Per Margaret Dorn, who serves as S&P Dow Jones Indices’ head of ESG indices for North America, “Tesla’s lack of published details related to its low carbon strategy or business conduct codes” also helped make the case for removing the company from the index, as recapped by Reuters. “You can’t just take a company’s mission statement at face value, you have to look at their practices across all those key dimensions,” Dorn remarked. Dorn identified a dearth of those corporate disclosures compared to Tesla’s counterparts in the automotive industry, who it sounds like reveal more relevant information about themselves.

Predictably considering his penchant for public antics, Musk lashed out about Tesla’s removal from that S&P 500 index: “Exxon is rated top ten best in world for environment, social & governance (ESG) by S&P 500, while Tesla didn’t make the list! ESG is a scam. It has been weaponized by phony social justice warriors,” he tweeted. Musk seems to have misunderstood — or simply ignored — key details. The index does not rank Exxon in the place he claims. As summarized by CNBC, the index “uses environmental, social and governance data to rank and effectively recommend companies to investors,” and its “criteria include hundreds of data points per company.” ESG ratings are produced by other agencies, and Tesla doesn’t seem to have particularly spectacular showings elsewhere: MSCI puts Tesla at an “average” ESG rating, and the Sustainalytics unit at Morningstar pins the vehicle company with a “medium risk” rating.

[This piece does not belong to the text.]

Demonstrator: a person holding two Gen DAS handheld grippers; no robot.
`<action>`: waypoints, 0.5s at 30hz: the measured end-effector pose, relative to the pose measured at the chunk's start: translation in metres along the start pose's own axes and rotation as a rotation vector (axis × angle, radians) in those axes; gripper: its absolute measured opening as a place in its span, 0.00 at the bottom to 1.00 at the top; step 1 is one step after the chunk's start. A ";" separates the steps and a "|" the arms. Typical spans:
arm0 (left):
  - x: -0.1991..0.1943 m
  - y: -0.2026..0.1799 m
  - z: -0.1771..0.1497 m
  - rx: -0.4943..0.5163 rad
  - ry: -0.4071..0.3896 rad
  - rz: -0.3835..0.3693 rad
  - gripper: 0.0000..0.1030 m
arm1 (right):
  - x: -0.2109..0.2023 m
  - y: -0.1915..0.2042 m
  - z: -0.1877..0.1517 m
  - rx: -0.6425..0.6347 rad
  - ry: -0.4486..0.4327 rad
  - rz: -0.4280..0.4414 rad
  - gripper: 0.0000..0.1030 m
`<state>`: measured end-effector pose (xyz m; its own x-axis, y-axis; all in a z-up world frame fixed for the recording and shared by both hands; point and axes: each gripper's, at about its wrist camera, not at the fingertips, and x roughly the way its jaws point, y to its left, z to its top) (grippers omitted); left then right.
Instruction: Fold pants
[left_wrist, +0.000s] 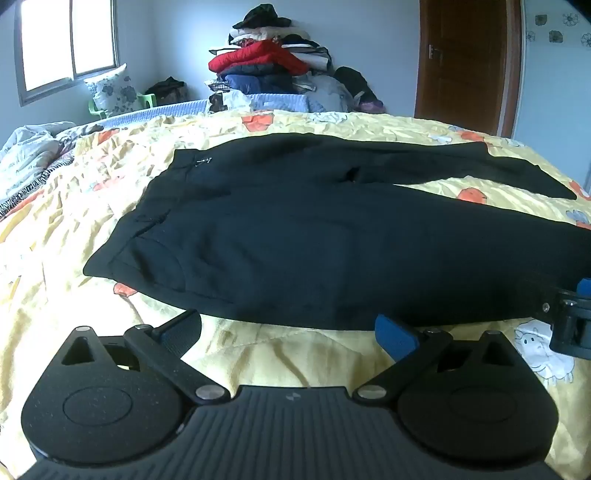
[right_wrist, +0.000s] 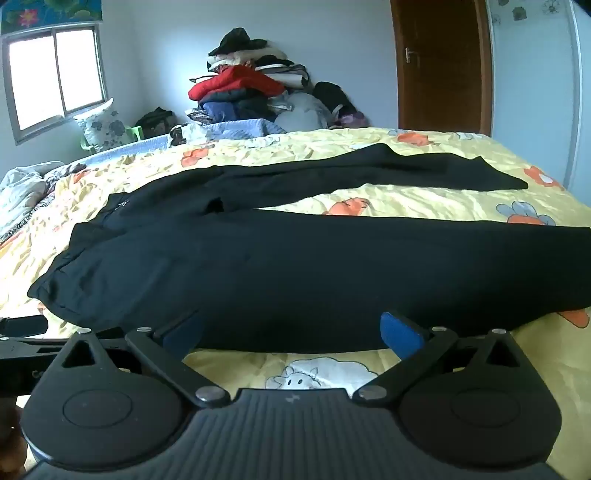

Details associated with Tesla’s actual business practices are troubling. The California Department of Fair Employment and Housing — which has brought a lawsuit against Tesla over apparent discrimination and harassment at the company — says it uncovered indications the automaker “routinely” kept Black staff in low-level positions and tasked them with more “physically demanding” and even “dangerous” assignments, per CNBC. When Black employees brought up concerns about facing racist slurs on the job, that state agency also said it found evidence they faced retaliation. Tesla’s stock price has fallen over recent months, partly in tandem with a push by Musk to buy Twitter (although it remains unclear whether that deal will actually be finalized). After stock trading closed on Friday, Tesla’s stock value sat over 42 percent lower than it was six months ago. The continued decline could present serious problems for Musk’s Twitter deal: he “has leveraged much of his Tesla stock as collateral for his loans, making the recent economic downturn a particular issue for his bid,” The Washington Post reports.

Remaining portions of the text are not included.